The default configuration settings can be found in the $CONFDIR/statistic.conf
file.
classifier "bayes" {
# name = "custom"; # 'name' parameter must be set if multiple classifiers are defined
tokenizer {
name = "osb";
}
cache {
}
new_schema = true; # Always use new schema
store_tokens = false; # Redefine if storing of tokens is desired
signatures = false; # Store learn signatures
#per_user = true; # Enable per user classifier
min_tokens = 11;
backend = "redis";
min_learns = 200;
statfile {
symbol = "BAYES_HAM";
spam = false;
}
statfile {
symbol = "BAYES_SPAM";
spam = true;
}
learn_condition = 'return require("lua_bayes_learn").can_learn';
# Autolearn sample
# autolearn {
# spam_threshold = 6.0; # When to learn spam (score >= threshold)
# ham_threshold = -0.5; # When to learn ham (score <= threshold)
# check_balance = true; # Check spam and ham balance
# min_balance = 0.9; # Keep diff for spam/ham learns for at least this value
#}
.include(try=true; priority=1) "$LOCAL_CONFDIR/local.d/classifier-bayes.conf"
.include(try=true; priority=10) "$LOCAL_CONFDIR/override.d/classifier-bayes.conf"
}
.include(try=true; priority=1) "$LOCAL_CONFDIR/local.d/statistic.conf"

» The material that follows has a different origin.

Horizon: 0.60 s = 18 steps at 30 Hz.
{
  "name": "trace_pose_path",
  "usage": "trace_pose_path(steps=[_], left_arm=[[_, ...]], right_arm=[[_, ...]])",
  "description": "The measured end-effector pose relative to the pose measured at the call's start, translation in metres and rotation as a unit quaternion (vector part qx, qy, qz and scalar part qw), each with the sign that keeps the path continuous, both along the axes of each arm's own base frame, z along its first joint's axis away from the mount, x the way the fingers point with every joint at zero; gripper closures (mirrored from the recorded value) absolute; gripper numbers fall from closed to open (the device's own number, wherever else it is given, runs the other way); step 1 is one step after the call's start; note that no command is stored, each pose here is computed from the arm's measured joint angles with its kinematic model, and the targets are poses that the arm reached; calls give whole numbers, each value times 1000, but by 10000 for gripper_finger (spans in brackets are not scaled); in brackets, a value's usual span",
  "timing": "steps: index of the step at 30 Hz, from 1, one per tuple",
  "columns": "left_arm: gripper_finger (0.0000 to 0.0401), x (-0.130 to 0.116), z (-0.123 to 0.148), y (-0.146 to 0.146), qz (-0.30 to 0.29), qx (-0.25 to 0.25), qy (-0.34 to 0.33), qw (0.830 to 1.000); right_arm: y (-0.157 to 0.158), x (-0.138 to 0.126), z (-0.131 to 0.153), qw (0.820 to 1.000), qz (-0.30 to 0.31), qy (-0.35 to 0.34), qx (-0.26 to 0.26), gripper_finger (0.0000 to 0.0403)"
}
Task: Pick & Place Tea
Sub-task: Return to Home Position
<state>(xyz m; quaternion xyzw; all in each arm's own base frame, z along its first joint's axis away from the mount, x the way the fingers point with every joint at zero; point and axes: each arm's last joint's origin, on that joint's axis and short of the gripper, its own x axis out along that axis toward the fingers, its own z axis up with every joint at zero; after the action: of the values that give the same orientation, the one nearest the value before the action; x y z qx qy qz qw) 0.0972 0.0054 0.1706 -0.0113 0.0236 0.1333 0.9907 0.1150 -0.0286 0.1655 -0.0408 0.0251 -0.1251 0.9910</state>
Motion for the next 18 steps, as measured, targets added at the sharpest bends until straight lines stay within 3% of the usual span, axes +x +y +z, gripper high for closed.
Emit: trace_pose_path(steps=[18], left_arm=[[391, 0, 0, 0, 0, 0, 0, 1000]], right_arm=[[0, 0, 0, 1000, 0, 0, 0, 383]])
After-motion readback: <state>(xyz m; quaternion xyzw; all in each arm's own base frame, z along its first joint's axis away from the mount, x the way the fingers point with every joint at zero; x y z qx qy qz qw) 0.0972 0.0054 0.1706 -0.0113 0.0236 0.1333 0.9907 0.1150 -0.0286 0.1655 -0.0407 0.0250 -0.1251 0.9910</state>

.include(try=true; priority=10) "$LOCAL_CONFDIR/override.d/statistic.conf"
You are also recommended to use bayes_expiry
module to maintain your statistics database.
Please note that classifier-bayes.conf
is include config of statistic.conf
which created for user’s simplicity.
For most of setups where there is only one classifier is used - classifier-bayes.conf
is suffient and statistic.conf
should be leaved unmodified.
If you need describe multiply different classifiers - then you need create local.d/statistic.conf
, that should describe classifier sections, each classifier must have own name
and have all options from default config, as there will be no fallback. Common usecase for such case is when first classifier is per_user
and second is not.
The classifier in Rspamd learns headers that are specifically defined in the classify_headers
section of the options.inc
file. Therefore, there is no need to remove any additional headers (e.g., X-Spam) before the learning process, as these headers will not be utilized for classification purposes. Rspamd also takes into account the Subject
header, which is tokenized according to the aforementioned rules. Additionally, Rspamd considers various meta-tokens, such as message size or the number of attachments, which are extracted from the messages for further analysis.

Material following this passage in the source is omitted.